“In one week Rashford has managed to highlight everything that is systematically bad about this country while at the same time throwing the spirit that remains among the British public to the forefront of people’s minds.”
They have talent, they have fame, they have money and they have everything that comes with it.
But what modern day footballers and sports men and women have more than anything, is power.
That has been shown by the astonishing and breathtaking campaign that the inspirational Marcus Rashford has started in recent weeks.
A campaign that has put food into the mouths of starving children and left this country’s Government looking like the devil.
The work he has done and what he is continuing to do and will continue to do, is showing how powerful people in sport, those with a profile and a voice can be.
We’ve seen it before in other countries but not on this sort of scale in the UK.
18 years before Rashford’s campaign, Didier Drogba showed how powerful a football can be, when he took a microphone and asked for silence in Sudan, and almost single handedly stopped a civil war.
Almost two decades on Rashford is using that power in a different way, and showing that there is light in the dark times we are experiencing at the moment.
Other footballers have done this in recent months too.
There are hundreds of examples of footballers working in communities that don’t get broadcast onto our TV screens.
Big name footballers give huge sums of money to charity to change lives for the better.
But this story has captured a nation, captured the attention of the working man and woman, and captured the attention of people who care.
Looking down the striker’s Twitter timeline over the last day, you can’t help but be amazed at the sheer volume of people who are helping the young man’s case.

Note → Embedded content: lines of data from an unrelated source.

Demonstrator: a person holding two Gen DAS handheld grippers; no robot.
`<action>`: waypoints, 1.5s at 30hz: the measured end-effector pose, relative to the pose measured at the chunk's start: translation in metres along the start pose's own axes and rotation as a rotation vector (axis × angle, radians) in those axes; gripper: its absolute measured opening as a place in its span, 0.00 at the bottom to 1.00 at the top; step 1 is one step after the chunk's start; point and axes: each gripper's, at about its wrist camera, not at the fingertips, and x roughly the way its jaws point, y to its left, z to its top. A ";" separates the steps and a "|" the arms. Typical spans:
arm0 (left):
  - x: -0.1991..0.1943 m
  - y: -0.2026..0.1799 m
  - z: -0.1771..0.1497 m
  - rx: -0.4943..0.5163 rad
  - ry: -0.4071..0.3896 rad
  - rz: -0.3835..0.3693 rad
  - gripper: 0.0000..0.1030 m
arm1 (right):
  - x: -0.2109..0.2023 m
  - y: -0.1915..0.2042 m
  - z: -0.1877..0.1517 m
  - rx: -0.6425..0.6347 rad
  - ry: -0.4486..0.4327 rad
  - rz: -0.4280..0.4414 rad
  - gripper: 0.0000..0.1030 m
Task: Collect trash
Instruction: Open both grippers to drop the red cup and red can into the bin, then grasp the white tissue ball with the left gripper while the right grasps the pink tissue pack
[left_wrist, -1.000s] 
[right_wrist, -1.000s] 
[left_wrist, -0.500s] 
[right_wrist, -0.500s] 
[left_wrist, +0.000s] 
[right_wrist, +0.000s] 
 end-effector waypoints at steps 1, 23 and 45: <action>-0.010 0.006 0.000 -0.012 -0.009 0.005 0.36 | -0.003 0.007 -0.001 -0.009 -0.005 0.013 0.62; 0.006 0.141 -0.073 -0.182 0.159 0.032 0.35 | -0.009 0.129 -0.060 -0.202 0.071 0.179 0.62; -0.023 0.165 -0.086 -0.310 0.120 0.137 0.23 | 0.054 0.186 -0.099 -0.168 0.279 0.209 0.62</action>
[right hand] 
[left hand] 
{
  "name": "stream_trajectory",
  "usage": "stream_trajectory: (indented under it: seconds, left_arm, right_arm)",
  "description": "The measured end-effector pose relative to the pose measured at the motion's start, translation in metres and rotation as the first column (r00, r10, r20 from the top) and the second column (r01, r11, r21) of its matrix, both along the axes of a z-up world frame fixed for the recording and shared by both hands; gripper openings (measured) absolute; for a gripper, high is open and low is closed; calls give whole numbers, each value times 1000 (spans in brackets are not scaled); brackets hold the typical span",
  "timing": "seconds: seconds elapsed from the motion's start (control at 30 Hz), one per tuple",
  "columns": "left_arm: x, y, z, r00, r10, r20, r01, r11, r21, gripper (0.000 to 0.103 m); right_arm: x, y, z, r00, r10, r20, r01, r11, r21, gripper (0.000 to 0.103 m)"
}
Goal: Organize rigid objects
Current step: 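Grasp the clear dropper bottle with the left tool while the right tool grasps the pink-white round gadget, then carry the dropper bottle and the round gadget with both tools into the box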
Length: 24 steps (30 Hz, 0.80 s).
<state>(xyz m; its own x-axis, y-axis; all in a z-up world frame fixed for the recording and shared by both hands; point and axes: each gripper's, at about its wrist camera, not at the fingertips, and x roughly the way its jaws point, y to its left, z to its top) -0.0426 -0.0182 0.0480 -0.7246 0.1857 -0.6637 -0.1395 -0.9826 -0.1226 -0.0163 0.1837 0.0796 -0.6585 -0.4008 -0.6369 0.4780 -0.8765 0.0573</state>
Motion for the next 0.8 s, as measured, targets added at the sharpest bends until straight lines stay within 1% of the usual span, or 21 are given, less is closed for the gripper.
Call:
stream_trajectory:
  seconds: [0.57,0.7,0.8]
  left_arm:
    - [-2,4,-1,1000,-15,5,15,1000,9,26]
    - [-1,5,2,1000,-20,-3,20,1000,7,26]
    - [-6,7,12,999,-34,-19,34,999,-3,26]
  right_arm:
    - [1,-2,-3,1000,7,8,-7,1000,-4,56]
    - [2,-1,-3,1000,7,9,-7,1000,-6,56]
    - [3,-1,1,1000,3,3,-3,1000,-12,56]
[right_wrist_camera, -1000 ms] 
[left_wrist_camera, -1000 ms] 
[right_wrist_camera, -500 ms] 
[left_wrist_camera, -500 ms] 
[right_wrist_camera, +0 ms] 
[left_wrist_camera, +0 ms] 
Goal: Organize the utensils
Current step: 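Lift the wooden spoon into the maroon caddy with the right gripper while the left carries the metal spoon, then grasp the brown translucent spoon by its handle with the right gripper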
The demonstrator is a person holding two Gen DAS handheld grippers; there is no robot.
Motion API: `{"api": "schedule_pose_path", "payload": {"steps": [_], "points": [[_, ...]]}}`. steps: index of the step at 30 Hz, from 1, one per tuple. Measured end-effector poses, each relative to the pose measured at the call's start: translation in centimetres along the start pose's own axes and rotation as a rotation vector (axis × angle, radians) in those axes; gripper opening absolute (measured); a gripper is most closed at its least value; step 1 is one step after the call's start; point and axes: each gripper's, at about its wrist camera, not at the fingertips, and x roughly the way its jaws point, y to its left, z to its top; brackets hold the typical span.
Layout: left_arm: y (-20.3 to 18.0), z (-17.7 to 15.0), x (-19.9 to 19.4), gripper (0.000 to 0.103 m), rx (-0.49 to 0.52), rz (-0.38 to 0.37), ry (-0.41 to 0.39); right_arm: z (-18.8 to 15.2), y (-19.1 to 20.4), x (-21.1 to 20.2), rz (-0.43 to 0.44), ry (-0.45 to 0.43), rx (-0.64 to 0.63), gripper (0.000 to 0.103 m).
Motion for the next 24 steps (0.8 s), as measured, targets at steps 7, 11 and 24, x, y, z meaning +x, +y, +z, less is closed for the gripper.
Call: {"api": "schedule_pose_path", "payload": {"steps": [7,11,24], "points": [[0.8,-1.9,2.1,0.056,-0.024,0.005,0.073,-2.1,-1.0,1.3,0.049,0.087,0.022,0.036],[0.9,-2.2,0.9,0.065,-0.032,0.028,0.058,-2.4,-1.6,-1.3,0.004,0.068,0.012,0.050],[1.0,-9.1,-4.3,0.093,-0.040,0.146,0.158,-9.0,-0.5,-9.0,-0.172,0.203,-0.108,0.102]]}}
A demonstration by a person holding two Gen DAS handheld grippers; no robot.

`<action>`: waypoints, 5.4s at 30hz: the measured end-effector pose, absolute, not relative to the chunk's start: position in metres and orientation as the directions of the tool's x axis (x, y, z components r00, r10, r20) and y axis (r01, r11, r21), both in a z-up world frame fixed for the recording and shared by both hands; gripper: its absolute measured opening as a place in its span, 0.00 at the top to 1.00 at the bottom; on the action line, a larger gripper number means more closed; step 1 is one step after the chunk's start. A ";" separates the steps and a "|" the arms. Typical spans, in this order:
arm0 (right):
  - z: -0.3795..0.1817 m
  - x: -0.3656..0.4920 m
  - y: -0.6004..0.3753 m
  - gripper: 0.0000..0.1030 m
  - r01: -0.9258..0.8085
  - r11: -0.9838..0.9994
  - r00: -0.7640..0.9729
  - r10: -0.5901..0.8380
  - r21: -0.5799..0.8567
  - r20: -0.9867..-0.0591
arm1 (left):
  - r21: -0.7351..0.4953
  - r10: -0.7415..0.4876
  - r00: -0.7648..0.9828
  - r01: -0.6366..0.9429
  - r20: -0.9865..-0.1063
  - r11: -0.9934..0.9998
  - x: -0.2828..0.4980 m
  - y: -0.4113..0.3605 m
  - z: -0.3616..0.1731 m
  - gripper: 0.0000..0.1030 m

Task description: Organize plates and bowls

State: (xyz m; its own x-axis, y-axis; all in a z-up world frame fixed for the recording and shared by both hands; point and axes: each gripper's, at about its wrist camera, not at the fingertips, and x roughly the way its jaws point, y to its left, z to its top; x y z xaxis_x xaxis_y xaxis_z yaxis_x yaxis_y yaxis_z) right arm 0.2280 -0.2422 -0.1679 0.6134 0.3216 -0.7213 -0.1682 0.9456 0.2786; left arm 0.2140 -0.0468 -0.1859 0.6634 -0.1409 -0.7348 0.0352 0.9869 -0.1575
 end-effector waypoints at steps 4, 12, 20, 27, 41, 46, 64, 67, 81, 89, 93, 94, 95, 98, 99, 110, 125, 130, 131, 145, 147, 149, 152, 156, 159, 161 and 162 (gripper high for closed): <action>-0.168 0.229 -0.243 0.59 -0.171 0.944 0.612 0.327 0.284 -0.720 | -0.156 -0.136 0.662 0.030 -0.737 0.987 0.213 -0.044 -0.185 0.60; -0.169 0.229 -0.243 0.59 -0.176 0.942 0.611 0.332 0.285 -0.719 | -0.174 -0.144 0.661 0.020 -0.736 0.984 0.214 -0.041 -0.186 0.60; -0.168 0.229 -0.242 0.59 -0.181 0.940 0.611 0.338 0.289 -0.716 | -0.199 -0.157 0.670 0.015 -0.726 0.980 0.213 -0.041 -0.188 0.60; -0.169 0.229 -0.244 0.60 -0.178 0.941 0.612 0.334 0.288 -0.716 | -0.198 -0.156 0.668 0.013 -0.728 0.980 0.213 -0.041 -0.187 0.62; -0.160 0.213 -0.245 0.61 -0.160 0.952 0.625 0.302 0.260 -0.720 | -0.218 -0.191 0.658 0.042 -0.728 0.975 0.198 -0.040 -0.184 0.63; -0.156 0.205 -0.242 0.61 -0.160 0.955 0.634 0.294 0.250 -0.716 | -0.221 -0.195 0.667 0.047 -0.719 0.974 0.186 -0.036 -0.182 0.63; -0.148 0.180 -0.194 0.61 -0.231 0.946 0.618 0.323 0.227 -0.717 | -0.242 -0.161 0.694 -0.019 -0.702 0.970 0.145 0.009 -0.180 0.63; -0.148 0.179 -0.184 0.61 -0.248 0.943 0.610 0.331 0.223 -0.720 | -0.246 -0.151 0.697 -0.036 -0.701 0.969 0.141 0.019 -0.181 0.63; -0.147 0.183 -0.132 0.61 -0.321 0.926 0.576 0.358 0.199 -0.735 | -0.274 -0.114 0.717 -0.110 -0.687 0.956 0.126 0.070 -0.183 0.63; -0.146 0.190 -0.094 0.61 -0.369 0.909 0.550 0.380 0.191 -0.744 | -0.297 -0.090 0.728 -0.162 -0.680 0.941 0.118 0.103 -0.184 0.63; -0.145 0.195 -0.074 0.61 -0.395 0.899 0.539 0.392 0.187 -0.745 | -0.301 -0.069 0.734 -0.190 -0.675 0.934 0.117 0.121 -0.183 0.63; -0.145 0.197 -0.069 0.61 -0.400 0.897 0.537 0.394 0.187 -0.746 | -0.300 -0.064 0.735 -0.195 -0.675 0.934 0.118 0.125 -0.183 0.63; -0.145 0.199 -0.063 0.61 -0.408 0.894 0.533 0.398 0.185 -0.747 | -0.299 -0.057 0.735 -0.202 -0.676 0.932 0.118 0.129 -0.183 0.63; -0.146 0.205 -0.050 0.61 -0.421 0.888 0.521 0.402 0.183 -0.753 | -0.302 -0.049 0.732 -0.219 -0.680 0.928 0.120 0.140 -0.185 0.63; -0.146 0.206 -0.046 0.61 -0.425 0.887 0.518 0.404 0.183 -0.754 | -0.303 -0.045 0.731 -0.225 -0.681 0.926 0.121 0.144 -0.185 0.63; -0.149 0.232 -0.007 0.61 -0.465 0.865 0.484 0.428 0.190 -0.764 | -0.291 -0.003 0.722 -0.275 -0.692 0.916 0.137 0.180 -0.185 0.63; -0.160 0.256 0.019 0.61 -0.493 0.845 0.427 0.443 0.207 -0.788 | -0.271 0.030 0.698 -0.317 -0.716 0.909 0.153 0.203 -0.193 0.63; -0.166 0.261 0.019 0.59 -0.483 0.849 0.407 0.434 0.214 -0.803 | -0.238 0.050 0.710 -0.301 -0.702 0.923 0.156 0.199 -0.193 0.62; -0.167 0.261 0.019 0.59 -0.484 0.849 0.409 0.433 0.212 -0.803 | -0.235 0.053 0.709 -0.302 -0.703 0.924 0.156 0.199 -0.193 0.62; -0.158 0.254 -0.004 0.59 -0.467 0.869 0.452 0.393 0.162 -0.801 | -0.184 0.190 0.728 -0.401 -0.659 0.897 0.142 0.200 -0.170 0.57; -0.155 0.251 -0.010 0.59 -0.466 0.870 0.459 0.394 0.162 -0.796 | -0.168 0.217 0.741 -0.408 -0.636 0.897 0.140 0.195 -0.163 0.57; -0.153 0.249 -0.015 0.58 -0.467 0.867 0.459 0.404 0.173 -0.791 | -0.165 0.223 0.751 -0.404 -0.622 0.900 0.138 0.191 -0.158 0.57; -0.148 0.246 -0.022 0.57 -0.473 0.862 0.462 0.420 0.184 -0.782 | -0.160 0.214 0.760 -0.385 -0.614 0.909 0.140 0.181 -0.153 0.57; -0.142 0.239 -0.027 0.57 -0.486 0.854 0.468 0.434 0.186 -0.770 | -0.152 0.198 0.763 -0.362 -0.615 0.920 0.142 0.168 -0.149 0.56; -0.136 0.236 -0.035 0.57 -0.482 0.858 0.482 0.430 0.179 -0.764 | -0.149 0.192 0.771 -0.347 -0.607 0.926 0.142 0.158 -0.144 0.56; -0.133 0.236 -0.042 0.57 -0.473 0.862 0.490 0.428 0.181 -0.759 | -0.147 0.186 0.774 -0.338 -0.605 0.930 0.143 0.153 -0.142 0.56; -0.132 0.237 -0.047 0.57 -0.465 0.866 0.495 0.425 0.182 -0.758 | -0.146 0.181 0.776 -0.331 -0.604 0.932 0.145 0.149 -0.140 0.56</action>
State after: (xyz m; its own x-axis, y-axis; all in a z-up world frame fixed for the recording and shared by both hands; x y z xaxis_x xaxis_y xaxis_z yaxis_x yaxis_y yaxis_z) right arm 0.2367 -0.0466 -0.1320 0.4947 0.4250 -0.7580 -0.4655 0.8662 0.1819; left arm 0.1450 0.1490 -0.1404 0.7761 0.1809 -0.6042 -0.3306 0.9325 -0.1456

After being rebuffed by the Government over continuing free school meals earlier this week, he has gained the support of the masses and the resources of businesses who themselves are struggling to pay bills and make ends meet.
In one week Rashford has managed to highlight everything that is systematically bad about this country while at the same time throwing the spirit that remains among the British public to the forefront of people’s minds.
Health Minister Matt Hancock asked for footballers to play their part earlier in the pandemic.
Rashford came up with a solution. The Government turned it down.
That says more about the politicians in Westminster than it does about the 22-year-old striker.
He didn’t cower down and go quietly like those in the Government thought he might do.
He went again, used his profile as a footballer and over the last two days has managed to keep this country’s less fortunate children fed.
You can’t do anything but take your hat off to him. Smashed in a Champions League winner, fed hundreds of thousands of children and shamed the the Government all in one week.
I suspect this movement may lead to others in positions such as Rashford’s coming forward to selflessly help those who need it the most.
They shouldn’t have to, it is the job of our Government but as they’ve shown this week, they are not capable.
But Rashford’s behaviour of going above and beyond the call of duty could well do even more good, going further than putting food in hungry children’s mouths.
This is a movement, but it may start an even bigger movement that highlights further the power of the modern day footballer.